Следующий день был свободным от уроков, и Женя весь день просидела за компьютером, набирая, а затем перечитывая тематическое планирование и одновременно растирая затёкшую поясницу. Какое всё-таки это замечательное изобретение. При всех минусах для здоровья, при справедливости упрёков «всемирной паутине» – это чудо, которому не устаёшь удивляться. Вспомнила толстые общие тетради, заполненные в прежние годы планами уроков. А теперь – насколько же легче! Сохранить сделанное, возвращаться к нему, менять, исправлять, редактировать, сколь тебе угодно.
Захлопнула ноутбук. Телевизор, вещающий за спиной, однако, не выключила. С тех пор, как она жила отшельницей в родительской квартире, он сопровождал почти все её жизненные процессы: и утреннюю чашку кофе, и телефонные разговоры, и сидение за компьютером, и ухаживание за мамой. Известный литературовед Волгин рассказывал о знаменитой речи Достоевского о Пушкине. Но интересная для неё передача сменилась рекламой.
Пощёлкала пультом. О, школьная тема. Вот, казалось бы, и с преподаванием уже готова расстаться, работой в последнее время тяготилась, но то ли она в школу проросла всеми своими клеточками, то ли та в неё – всеми микробами и бактериями своих проблем, трудностей, вопросов. Ну ничего не могла пропустить: от школьного питания, учебников и программ до ЕГЭ, всеми обсуждаемого нововведения.

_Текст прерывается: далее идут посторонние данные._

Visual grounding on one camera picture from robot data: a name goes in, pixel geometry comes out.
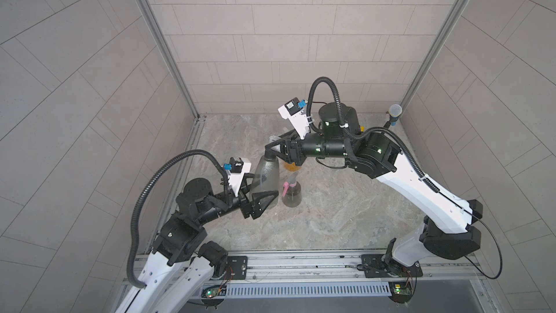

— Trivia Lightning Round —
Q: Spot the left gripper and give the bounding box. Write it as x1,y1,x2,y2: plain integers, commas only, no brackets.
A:
195,173,277,225

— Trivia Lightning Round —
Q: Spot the black white spray nozzle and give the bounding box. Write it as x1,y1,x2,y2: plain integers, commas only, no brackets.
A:
264,135,282,161

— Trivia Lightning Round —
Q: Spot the orange plastic bottle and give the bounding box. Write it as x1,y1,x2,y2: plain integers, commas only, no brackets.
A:
283,162,301,172

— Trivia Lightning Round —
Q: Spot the pink grey spray nozzle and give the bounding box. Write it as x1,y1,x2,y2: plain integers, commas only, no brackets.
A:
282,171,301,197

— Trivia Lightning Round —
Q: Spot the dark grey bottle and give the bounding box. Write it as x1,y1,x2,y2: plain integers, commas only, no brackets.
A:
282,182,303,208

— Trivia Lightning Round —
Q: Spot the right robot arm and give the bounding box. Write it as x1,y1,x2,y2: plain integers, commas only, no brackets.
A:
265,99,483,273

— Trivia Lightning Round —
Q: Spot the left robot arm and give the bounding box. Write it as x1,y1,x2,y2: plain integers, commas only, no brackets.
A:
117,173,279,312

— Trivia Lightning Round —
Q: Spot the microphone on black stand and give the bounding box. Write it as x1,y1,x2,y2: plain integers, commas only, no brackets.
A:
384,104,403,129

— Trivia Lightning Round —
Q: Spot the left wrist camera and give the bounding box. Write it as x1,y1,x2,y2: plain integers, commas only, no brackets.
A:
223,157,252,197

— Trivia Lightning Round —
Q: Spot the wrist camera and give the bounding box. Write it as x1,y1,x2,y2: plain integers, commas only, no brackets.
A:
223,157,252,197
278,97,310,140

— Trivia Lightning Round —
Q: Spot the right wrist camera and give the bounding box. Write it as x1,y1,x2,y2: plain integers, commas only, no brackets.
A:
278,97,310,140

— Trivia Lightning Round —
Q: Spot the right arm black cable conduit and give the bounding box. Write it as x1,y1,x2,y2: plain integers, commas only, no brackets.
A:
306,76,442,194

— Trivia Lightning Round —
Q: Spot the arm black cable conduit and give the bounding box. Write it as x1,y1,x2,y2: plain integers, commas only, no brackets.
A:
126,149,230,290
306,76,442,194

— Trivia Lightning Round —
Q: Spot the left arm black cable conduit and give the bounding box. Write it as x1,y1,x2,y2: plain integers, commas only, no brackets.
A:
126,149,230,290

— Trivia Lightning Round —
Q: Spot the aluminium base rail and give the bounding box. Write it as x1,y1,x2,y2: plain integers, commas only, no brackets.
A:
125,249,479,301

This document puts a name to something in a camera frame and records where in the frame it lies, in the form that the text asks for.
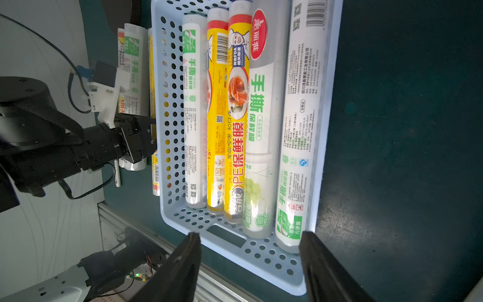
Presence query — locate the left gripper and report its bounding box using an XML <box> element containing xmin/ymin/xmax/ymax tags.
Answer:
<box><xmin>71</xmin><ymin>113</ymin><xmax>157</xmax><ymax>170</ymax></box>

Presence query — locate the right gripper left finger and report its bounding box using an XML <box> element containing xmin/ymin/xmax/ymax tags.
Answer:
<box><xmin>131</xmin><ymin>232</ymin><xmax>201</xmax><ymax>301</ymax></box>

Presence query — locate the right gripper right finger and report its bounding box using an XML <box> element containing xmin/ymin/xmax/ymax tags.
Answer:
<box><xmin>299</xmin><ymin>231</ymin><xmax>374</xmax><ymax>301</ymax></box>

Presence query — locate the yellow wrap roll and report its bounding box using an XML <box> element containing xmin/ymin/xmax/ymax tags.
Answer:
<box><xmin>207</xmin><ymin>8</ymin><xmax>229</xmax><ymax>215</ymax></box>
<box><xmin>224</xmin><ymin>1</ymin><xmax>252</xmax><ymax>224</ymax></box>
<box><xmin>148</xmin><ymin>28</ymin><xmax>160</xmax><ymax>196</ymax></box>
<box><xmin>117</xmin><ymin>28</ymin><xmax>125</xmax><ymax>113</ymax></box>

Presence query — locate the light blue plastic basket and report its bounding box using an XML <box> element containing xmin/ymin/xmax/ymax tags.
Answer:
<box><xmin>151</xmin><ymin>1</ymin><xmax>342</xmax><ymax>296</ymax></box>

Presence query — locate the white green wrap roll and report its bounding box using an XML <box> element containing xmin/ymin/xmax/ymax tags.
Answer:
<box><xmin>118</xmin><ymin>23</ymin><xmax>150</xmax><ymax>172</ymax></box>
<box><xmin>243</xmin><ymin>1</ymin><xmax>291</xmax><ymax>239</ymax></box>
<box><xmin>275</xmin><ymin>1</ymin><xmax>333</xmax><ymax>254</ymax></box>
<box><xmin>182</xmin><ymin>15</ymin><xmax>208</xmax><ymax>209</ymax></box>

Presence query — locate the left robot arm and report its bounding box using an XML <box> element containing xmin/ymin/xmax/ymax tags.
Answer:
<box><xmin>1</xmin><ymin>76</ymin><xmax>157</xmax><ymax>211</ymax></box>

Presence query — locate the metal fork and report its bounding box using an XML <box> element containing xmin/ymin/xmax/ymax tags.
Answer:
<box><xmin>114</xmin><ymin>161</ymin><xmax>122</xmax><ymax>187</ymax></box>

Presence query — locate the green table mat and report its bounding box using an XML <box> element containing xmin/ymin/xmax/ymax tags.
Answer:
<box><xmin>78</xmin><ymin>0</ymin><xmax>483</xmax><ymax>302</ymax></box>

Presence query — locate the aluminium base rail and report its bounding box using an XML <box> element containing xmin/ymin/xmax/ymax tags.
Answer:
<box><xmin>98</xmin><ymin>203</ymin><xmax>259</xmax><ymax>301</ymax></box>

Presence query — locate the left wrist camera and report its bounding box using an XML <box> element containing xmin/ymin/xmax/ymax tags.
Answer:
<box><xmin>77</xmin><ymin>61</ymin><xmax>130</xmax><ymax>128</ymax></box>

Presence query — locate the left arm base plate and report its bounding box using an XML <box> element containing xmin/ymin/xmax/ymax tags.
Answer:
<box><xmin>77</xmin><ymin>226</ymin><xmax>167</xmax><ymax>302</ymax></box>

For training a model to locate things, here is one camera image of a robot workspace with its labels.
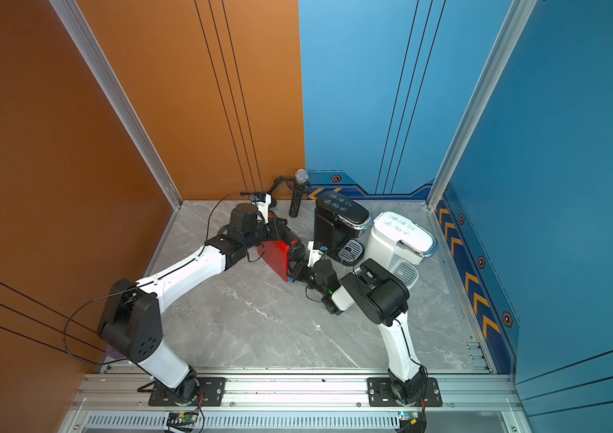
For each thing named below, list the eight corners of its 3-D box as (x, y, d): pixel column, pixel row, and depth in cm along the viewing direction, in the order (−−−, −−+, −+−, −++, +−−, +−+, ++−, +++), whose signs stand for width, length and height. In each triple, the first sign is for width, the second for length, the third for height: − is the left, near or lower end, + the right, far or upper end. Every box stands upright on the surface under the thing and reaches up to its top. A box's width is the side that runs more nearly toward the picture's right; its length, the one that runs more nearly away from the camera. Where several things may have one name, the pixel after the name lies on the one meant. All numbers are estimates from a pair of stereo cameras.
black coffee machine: (314, 268, 101) (314, 228, 83) (314, 234, 111) (314, 192, 93) (362, 267, 101) (372, 228, 83) (358, 234, 111) (366, 192, 93)

Пересев в кресло, поплотнее закутавшись в пуховый платок, Женя вслушалась: речь шла о жестокости подростков, о малолетних преступниках и их жертвах. Одиннадцатилетний мальчишка бросал с приятелями с балкона многоэтажного дома какую-то железную трубу, убил проходящего мимо двадцатилетнего парня, сына учительницы школы, в которой учился. Бросил не случайно – метил в голову. Смеялся и ёрничал, увидев кровь жертвы. Никакой уголовной ответственности, разумеется, за малолетством, не понёс. Учится в той же школе, где и учился.

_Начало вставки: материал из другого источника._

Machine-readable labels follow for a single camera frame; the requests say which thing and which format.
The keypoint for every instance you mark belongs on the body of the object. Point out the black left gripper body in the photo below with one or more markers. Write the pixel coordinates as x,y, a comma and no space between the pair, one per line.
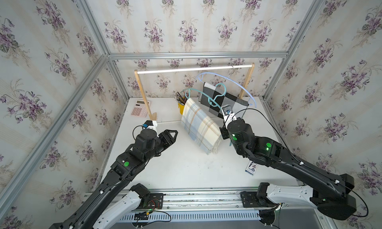
164,141

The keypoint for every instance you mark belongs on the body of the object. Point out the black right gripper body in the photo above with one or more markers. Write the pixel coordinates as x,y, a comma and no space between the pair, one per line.
224,132

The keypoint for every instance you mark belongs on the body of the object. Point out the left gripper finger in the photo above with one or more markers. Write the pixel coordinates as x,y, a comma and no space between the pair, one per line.
175,132
171,140

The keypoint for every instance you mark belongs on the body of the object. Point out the blue cream plaid scarf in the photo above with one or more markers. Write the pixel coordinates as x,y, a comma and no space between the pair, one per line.
200,127

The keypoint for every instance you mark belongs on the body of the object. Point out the black white checkered scarf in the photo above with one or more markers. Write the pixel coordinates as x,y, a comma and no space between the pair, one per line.
228,99

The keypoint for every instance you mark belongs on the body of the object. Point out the light blue clothes hanger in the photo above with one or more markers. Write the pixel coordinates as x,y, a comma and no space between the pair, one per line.
233,84

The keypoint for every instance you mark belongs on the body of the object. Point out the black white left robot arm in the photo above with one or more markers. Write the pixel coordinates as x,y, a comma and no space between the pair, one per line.
148,144

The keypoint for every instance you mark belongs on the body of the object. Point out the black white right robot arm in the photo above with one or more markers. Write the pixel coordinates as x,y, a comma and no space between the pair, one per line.
327,192

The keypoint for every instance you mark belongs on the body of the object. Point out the yellow pencil bucket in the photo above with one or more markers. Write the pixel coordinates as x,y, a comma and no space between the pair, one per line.
181,108

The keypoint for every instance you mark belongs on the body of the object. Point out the bunch of pencils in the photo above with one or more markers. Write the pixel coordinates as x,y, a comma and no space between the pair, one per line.
181,99

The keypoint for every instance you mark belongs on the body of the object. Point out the pink calculator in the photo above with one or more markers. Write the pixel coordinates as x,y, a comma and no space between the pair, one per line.
139,109

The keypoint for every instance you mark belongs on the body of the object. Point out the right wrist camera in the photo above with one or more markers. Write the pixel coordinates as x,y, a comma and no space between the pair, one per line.
228,114

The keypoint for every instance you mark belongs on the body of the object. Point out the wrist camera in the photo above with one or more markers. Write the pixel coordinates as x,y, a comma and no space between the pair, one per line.
149,124
228,114

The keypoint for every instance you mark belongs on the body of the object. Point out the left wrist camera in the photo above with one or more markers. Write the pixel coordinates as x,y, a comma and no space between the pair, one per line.
149,124

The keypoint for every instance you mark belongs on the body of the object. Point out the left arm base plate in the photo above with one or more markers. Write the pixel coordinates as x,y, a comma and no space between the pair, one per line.
152,201

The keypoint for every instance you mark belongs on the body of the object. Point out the aluminium frame rail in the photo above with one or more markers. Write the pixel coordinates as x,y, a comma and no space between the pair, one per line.
203,199

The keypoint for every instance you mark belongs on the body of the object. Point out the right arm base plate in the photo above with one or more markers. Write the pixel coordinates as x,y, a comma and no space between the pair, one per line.
250,200

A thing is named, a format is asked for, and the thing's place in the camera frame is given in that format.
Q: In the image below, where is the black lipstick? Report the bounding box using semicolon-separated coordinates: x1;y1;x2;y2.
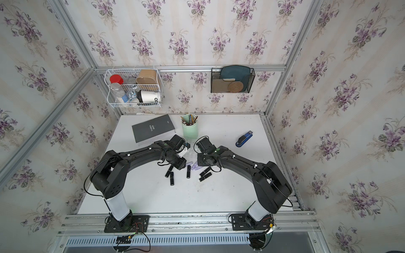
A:
199;172;212;182
165;165;174;178
186;165;192;179
200;167;212;177
169;172;175;186

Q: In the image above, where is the red lidded jar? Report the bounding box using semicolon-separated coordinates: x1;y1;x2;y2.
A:
109;74;124;85

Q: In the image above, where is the dark grey notebook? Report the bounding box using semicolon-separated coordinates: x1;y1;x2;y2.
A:
132;114;175;143

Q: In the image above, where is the blue black stapler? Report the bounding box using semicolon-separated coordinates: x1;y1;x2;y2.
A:
235;131;253;148

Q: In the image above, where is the white cylindrical cup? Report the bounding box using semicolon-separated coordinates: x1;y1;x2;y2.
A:
137;90;161;103

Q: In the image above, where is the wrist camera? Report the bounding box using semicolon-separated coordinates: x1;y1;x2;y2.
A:
169;135;190;153
196;137;217;154

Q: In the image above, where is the clear plastic bottle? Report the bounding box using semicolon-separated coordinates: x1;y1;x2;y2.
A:
110;83;129;103

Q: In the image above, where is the black mesh wall organizer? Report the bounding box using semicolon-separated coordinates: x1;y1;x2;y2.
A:
211;67;256;93

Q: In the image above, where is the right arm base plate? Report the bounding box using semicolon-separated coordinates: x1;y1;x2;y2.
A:
228;213;274;231

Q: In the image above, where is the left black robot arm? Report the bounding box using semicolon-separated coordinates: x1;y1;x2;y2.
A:
89;139;190;222

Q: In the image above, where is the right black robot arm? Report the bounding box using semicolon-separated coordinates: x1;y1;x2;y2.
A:
197;144;292;222

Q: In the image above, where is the teal plate in organizer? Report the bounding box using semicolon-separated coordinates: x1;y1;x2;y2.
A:
220;65;251;92

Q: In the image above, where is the clear acrylic lipstick organizer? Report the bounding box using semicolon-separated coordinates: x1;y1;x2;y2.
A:
180;147;197;163

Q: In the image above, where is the green pen cup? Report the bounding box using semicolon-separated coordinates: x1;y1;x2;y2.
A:
180;114;198;139

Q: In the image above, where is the round woven coaster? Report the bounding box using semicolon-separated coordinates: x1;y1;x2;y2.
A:
227;81;244;93

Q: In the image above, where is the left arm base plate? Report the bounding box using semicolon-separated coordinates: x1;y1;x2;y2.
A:
104;215;150;234

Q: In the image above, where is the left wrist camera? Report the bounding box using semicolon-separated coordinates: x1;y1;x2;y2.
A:
169;135;190;153

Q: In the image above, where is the white wire wall basket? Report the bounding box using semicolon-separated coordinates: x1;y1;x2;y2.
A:
104;68;163;108

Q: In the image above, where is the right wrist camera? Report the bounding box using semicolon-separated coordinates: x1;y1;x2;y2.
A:
196;137;217;154

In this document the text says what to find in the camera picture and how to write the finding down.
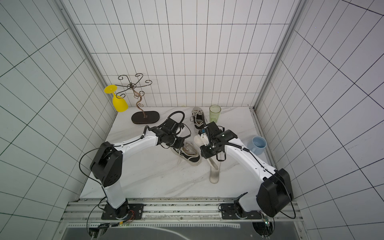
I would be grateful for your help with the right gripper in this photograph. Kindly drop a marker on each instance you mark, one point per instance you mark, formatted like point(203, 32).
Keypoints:
point(207, 149)

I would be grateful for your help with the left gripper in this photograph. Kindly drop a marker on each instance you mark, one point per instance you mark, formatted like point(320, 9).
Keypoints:
point(181, 140)

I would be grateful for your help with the black white sneaker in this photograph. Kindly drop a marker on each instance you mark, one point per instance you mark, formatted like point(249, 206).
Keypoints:
point(198, 119)
point(189, 153)

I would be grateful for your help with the white insole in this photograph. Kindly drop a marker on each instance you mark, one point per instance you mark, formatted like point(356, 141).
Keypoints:
point(199, 140)
point(214, 170)

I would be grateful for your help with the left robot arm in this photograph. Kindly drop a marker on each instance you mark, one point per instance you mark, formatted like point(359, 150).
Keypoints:
point(107, 165)

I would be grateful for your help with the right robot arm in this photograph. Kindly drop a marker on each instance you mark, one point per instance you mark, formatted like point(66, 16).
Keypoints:
point(275, 189)

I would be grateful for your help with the black metal cup rack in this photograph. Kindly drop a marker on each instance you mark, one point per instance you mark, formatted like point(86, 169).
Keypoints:
point(142, 117)

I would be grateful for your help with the green transparent cup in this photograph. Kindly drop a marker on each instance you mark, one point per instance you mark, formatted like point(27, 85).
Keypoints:
point(215, 111)

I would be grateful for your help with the blue mug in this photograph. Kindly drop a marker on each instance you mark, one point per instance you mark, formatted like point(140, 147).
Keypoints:
point(257, 145)

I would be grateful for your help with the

И вот учительница, потерявшая сына, с горьким недоумением рассказывала с экрана, что коллеги ей, конечно, сочувствуют, но больше пекутся о малолетнем убийце – ах, как бы чего тот с собой не сделал! Психологи с ним работают, классный руководитель опекает – не обидели бы одноклассники, травму не нанесли, не нарушили права ребёнка! И никто не высказал мысль: а как, каким образом ребёнка-убийцу вернули именно в ту школу, где работает несчастная мать? И как быть с правами других детей, почему они должны учиться, общаться с ненаказанным румяным убийцей, не очень-то переживающим из-за своего преступления?
Переключилась опять на канал «Культура». Передача о Пушкине закончилась, а в Жениной голове почему-то всё вертелось: «Пушкин… Пушкин…» – и вспомнила: странно, но было такое прозвище у «героя» их школьной истории, как две капли воды похожей на телевизионную.
Он не принадлежал к тем, кто часто ходит на уроки, – хулиганистый пацан из тех, чьи «подвиги» совершаются ещё в начальной школе. Отцов у таких нет, а если и есть – давно спились, не забывая при этом периодически приумножать род людской. Появился на её уроке в седьмом классе он всего один раз, но Женя, против обыкновения, запомнила его тут же… хотя он всего лишь метко стрелял с задней парты жвачкой, целясь девочкам в волосы, то есть, по школьным понятиям, просто «шалил». То одна, то другая девчонка оглядывалась, выковыривая липучку из кос, «хвостиков» и стрижек, возмущённо вскрикивая:
– Пушкин, ну, Пушкин!
Стрелок жвачкой отвечал, вновь прицеливаясь, всем обиженным одним и тем же искажённым выражением из бессмертного «Ивана Васильевича…»:
– Отвянь, старушка, я в печали.
И опять:
– Пушкин! Ну, Пушкин!
Наслушавшись подобных реплик, Женя не выдержала:
– У нас что, Пушкин в классе есть?
«Стрелок» врастяжку подал голос:
– Ну я Пушкин…
Женя посмотрела в журнал – Пушкина в списке учеников не числилось.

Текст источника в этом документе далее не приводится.